The term “good cause” has never been defined, either in terms of legislation or by the South African judiciary. In practical terms an applicant must demonstrate that there is compelling justification for the waiving of a regulatory requirement or form, and if the Department of Home Affairs (on behalf of the Minister) determines that a violation of a constitutional right, or an irrational consequence, will arise by a refusal to grant such waiver, waivers are normally granted.
A typical scenario necessitating a waiver under section 31(2)(c) would be where a specific requirement or form is applied to the Minister to be dispensed with.
Here are a few examples of waiver applications:
• A foreigner, sojourning in South Africa, has in the past submitted police clearance certificates from his country of residence of more than 12 months since his 18th One of those countries is Saudi Arabia.

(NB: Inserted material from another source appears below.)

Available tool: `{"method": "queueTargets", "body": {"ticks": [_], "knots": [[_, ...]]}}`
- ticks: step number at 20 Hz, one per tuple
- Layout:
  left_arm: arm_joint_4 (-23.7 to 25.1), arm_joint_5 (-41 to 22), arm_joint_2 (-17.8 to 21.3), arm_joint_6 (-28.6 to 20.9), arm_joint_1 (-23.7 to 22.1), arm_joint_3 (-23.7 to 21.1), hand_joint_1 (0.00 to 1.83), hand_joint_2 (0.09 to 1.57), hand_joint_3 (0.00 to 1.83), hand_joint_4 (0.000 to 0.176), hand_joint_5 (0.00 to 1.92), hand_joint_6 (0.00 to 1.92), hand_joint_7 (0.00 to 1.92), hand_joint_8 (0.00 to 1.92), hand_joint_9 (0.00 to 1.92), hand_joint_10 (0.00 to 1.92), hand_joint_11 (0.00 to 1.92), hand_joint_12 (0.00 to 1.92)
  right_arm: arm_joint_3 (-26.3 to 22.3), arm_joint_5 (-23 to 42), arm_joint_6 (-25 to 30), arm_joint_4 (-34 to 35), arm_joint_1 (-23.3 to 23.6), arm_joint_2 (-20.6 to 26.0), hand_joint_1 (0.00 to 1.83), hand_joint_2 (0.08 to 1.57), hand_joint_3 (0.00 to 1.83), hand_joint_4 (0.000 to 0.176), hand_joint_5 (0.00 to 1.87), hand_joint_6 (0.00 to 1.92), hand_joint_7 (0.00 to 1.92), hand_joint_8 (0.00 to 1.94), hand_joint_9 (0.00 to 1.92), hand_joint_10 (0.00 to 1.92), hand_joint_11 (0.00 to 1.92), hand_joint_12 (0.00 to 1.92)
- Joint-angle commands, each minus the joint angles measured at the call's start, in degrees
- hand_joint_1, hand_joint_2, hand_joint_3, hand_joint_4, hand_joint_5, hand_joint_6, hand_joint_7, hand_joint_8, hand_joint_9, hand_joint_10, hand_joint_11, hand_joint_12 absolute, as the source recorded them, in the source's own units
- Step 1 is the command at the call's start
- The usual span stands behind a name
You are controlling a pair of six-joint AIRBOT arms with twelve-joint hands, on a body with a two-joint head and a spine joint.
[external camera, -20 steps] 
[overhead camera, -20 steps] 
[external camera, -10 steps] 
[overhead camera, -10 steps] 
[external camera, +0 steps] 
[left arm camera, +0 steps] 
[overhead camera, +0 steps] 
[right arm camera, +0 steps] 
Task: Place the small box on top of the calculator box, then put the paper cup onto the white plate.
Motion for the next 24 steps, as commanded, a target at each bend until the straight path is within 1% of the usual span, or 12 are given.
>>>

Since his last submission to the Department of Home Affairs of his Saudi Arabian police clearance certificate he has never returned to such country. He now intends to apply for permanent residence in South Africa and will, in terms of Immigration Regulation 23(2)(e) require a police clearance certificate from Saudi Arabia. Since he will not be able to acquire a new Saudi Arabian police clearance certificate without, at great expense and inconvenience, returning to that country physically to obtain one, he applies for a waiver from the aforementioned regulatory requirement in relation to a Nigerian ,USA or Saudi Arabia police clearance certificate if perhaps you have not lived there for 10 to 15 years and would have difficulty to obtain same . Such applications have been largely successful.
• A refugee sojourning in South Africa in terms of the Refugees Act wishes to apply for a critical skills work visa in terms of section 19(4) of the Immigration Act. In terms of Ahmed and Others v Minister of Home Affairs and Another [2018], ZACC 39 an asylum seeker or refugee sojourning in South Africa must first apply for a waiver from the requirements of Immigration Regulation 9, which includes the requirement that any temporary residence visa applicant must submit his or her application in person to a foreign South African mission where such applicant ordinarily resides or holds citizenship. Once the waiver from such requirement is granted only then may the asylum seeker or refugee proceed to submit an application for a temporary residence visa application in South Africa. These waivers must ordinarily be granted otherwise a ruling by the Constitutional Court will be violated.
A regulatory waiver application made in South Africa may take anywhere between 4 – 7 months on average to be processed and adjudicated by the Department of Home Affairs. In order to apply for a waiver the applicant must be in possession of a valid refugee or immigration status.